She had come close to losing her job the year before for failing to pursue a lead in the case of a close friend’s apparent suicide. She had let it become personal. Dingus gave her a break, knowing himself how hard it was for a cop to keep the proper distance in a place that could feel as crowded as New York City, minus the convenience of anonymity.

The case had also been the proximate cause of our second breakup, because my own investigation had exposed Darlene’s apparently willful negligence. So we’d gone our separate ways, or at least she had gone hers.

“No, I haven’t,” she said.

“It’s evidence. They’re going to run a check on the phone. They’ll see she called you.”

She yanked her cap back on her head. “I’ll tell them. It’s just-it was my mother.”

“So you’re on the case?”

“Damn right I am.”

“How’s Dingus? I’m thinking he’s afraid of losing, eh?”

“Heck, I’m afraid he’ll lose. I couldn’t work for that jerk D’Alessio. I wouldn’t.”

“So…”

“I’d need a job somewhere. With Mom gone…”

I felt a little shiver of panic. “There’s plenty of time for all that,” I said.

“We have to solve this, Gus.”

“Why don’t you let the police-”

“Dammit,” she said, “I am a police officer. I’m not about to go home and fucking cry into my pillow. My mother didn’t bring me up like that.”

No, she didn’t, I thought. “Do you think it’s the same guy who did the other houses?”

“That assumes just one person did all the other houses.”

“It wasn’t?”

“Whoever it was, in all these break-ins, has been very careful. No prints, no nothing, nothing stolen.”

“DNA?”

“Working on it.”

“Did the neighbors see anything?”

“The Grays are in Florida, the Cerrutis were in Detroit at a hockey tournament.”

“You’ve taped off the yard.”

“Routine.
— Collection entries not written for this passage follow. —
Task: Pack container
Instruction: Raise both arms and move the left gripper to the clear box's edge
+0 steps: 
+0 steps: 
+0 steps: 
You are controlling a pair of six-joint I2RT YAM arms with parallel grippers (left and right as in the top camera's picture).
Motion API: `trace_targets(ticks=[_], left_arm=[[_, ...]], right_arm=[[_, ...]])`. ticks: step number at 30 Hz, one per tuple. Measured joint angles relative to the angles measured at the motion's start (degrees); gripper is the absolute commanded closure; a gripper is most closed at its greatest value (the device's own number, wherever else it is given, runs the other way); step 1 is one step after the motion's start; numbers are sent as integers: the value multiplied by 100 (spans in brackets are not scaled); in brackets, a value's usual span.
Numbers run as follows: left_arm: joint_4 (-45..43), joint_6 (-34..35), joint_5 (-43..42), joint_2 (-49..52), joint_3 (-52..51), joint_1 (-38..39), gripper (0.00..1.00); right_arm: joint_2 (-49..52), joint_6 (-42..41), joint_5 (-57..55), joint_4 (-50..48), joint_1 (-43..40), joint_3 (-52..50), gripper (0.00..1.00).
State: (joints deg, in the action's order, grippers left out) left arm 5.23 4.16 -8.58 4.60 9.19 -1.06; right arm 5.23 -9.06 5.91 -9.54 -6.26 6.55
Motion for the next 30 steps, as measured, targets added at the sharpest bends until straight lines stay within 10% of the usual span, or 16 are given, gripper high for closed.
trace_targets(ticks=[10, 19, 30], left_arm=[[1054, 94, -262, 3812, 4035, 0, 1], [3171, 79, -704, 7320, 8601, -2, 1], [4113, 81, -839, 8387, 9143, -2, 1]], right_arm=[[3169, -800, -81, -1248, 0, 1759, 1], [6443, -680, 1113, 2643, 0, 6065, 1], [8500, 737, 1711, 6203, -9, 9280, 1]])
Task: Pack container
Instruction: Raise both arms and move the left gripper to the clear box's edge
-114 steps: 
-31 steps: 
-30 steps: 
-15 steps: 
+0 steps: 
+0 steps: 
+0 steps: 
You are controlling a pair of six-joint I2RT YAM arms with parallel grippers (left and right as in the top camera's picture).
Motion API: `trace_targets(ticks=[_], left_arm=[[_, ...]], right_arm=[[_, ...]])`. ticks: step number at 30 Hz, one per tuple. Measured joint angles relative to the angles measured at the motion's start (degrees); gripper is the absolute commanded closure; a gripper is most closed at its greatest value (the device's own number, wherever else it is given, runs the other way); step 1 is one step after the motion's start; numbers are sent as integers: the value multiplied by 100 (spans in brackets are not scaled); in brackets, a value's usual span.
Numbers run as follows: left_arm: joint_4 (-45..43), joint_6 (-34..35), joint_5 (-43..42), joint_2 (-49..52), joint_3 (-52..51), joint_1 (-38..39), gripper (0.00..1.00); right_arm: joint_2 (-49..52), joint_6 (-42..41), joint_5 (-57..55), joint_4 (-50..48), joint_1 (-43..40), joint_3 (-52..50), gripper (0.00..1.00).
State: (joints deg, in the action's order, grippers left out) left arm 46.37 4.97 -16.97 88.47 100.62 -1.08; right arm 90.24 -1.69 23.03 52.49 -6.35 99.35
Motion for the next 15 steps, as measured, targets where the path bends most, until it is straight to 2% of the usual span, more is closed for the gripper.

But it’ll discourage somebody if they decide to come back.”

“They’re not coming back.”

“I don’t think so.”

“Can I put any of this in the paper?”

“I told you we were off the record.”

Actually she hadn’t, but I wasn’t about to push it. I was glad she’d come to me. “OK.”

“Please be careful what you report. This is my mother.”

“I know. I will.”

“Come here.”

She put a hand on my chest, feeling for my heart. It was pounding.

“You matter to me,” she said.

“Do you want me to stay with you?” I said.

“I’m going back to work. Nobody wants you there, believe me.”

“Are you going to be all right?”

“No.”

I leaned out the doorway and watched her hike down the path to her car, thinking about her mother and about my mom and about that word: nye-less.

SIX

The little bells on the door at Audrey’s Diner jangled as I stepped inside.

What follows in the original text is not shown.